● **What you will do**
Please write out, exactly as given, every line of the entries below up to and including the line with "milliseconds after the".

● **Available data**
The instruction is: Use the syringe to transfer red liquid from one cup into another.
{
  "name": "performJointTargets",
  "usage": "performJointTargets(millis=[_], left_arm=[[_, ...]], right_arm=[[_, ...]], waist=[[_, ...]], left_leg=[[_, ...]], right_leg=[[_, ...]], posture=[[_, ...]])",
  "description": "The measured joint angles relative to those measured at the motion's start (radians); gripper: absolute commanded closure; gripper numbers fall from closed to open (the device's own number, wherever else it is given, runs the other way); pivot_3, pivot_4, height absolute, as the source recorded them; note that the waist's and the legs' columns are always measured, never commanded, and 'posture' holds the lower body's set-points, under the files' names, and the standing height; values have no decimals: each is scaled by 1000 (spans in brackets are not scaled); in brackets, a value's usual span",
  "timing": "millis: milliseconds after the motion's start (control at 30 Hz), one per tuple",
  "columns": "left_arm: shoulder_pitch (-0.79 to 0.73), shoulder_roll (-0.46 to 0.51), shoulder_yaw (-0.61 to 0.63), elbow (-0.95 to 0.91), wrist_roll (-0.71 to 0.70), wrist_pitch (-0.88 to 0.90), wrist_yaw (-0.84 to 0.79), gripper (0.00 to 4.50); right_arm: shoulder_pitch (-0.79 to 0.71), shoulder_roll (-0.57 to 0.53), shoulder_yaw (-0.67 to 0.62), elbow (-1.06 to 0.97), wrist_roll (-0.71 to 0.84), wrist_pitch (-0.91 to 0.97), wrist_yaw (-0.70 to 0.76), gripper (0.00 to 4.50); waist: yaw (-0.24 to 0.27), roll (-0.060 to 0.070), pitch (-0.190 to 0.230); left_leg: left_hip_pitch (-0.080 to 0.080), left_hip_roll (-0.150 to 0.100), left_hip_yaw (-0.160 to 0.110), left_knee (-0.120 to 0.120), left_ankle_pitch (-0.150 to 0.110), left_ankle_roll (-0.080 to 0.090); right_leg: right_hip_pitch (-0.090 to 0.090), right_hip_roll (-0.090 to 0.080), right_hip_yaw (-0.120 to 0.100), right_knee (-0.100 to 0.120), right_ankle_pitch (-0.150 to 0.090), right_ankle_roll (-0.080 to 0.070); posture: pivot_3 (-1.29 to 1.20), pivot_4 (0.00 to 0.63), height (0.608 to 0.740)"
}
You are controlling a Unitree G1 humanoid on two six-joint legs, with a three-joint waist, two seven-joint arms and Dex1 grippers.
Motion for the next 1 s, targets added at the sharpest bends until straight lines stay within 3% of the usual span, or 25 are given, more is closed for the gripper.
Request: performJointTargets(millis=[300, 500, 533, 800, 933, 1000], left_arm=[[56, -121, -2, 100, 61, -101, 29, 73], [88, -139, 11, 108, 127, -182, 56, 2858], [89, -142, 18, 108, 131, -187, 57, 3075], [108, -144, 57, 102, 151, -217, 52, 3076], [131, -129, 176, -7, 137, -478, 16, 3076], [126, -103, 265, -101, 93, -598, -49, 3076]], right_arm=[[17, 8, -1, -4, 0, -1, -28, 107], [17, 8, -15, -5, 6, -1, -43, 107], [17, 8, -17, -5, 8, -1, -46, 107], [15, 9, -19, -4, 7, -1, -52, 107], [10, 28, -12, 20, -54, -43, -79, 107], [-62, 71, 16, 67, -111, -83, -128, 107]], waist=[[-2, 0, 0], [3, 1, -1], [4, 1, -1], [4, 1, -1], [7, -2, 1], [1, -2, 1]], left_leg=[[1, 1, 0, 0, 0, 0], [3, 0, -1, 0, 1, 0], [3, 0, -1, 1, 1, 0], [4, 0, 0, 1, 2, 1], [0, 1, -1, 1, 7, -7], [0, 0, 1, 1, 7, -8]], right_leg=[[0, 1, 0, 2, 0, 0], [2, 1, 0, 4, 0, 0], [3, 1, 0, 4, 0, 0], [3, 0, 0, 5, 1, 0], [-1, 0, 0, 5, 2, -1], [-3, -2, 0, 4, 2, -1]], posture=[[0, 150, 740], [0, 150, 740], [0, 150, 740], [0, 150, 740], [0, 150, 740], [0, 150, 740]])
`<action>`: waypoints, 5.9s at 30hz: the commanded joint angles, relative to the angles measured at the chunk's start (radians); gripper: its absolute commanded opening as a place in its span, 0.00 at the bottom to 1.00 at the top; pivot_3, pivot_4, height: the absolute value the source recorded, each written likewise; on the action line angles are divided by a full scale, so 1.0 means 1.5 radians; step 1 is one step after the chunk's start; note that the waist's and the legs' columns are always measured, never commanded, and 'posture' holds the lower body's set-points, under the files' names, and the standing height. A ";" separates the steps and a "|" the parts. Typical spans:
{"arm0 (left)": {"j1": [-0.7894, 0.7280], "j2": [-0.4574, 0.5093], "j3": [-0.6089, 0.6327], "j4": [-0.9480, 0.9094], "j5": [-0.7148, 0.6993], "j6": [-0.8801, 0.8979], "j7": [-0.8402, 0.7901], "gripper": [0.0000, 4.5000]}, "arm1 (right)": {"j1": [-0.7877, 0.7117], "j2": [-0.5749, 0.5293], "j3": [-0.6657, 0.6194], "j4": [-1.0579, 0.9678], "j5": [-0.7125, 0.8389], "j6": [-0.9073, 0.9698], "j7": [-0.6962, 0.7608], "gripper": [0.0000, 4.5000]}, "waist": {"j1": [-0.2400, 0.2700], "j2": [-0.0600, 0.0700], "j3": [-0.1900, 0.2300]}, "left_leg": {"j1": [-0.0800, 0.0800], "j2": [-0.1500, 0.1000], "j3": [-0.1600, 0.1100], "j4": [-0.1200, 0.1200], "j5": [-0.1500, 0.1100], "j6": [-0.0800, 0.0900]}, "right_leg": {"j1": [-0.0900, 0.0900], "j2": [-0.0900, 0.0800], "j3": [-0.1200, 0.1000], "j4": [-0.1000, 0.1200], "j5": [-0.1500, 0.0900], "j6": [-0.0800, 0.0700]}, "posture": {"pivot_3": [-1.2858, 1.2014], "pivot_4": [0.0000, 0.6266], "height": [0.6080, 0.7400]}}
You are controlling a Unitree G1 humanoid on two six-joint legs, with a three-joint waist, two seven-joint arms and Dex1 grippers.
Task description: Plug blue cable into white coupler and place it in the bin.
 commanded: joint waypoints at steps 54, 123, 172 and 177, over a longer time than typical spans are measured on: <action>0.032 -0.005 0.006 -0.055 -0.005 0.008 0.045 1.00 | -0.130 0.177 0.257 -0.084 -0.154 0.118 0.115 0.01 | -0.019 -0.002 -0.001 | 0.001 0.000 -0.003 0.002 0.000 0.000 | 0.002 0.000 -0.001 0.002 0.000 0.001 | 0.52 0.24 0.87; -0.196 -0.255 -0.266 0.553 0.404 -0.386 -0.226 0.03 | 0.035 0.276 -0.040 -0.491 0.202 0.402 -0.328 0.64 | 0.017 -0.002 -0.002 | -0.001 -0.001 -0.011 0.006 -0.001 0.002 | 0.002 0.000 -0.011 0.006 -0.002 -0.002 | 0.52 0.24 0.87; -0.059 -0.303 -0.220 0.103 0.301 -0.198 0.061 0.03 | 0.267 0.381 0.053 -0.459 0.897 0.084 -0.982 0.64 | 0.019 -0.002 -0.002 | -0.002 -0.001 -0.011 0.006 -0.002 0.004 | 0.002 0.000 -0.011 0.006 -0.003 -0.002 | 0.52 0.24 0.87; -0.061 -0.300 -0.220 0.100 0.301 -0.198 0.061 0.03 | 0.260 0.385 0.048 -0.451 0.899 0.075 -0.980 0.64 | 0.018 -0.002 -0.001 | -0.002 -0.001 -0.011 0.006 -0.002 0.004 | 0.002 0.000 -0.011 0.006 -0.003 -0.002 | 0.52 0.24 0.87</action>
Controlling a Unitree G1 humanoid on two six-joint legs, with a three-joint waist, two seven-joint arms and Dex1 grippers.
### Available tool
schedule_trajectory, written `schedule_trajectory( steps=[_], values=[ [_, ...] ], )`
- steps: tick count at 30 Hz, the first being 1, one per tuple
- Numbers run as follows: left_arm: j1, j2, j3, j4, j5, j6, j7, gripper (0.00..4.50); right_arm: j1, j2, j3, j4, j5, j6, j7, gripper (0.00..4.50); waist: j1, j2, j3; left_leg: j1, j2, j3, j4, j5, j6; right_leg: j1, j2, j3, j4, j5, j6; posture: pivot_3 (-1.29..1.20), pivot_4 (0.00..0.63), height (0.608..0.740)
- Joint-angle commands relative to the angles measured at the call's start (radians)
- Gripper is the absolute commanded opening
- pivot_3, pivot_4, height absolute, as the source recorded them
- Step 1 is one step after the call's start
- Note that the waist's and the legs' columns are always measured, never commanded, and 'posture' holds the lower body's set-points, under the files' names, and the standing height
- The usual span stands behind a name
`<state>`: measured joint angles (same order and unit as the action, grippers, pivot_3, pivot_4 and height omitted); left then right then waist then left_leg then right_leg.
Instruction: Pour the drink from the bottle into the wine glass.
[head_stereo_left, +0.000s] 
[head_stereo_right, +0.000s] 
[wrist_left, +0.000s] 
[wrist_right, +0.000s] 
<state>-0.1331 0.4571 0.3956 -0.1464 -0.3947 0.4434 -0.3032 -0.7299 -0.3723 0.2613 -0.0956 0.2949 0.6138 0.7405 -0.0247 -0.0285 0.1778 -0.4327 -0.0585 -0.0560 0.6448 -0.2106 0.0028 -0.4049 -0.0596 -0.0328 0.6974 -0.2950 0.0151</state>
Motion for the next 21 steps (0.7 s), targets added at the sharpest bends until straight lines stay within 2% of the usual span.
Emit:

● **Task response**
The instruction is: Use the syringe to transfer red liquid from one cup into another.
{
  "name": "performJointTargets",
  "usage": "performJointTargets(millis=[_], left_arm=[[_, ...]], right_arm=[[_, ...]], waist=[[_, ...]], left_leg=[[_, ...]], right_leg=[[_, ...]], posture=[[_, ...]])",
  "description": "The measured joint angles relative to those measured at the motion's start (radians); gripper: absolute commanded closure; gripper numbers fall from closed to open (the device's own number, wherever else it is given, runs the other way); pivot_3, pivot_4, height absolute, as the source recorded them; note that the waist's and the legs' columns are always measured, never commanded, and 'posture' holds the lower body's set-points, under the files' names, and the standing height; values have no decimals: each is scaled by 1000 (spans in brackets are not scaled); in brackets, a value's usual span",
  "timing": "millis: milliseconds after the motion's start (control at 30 Hz), one per tuple",

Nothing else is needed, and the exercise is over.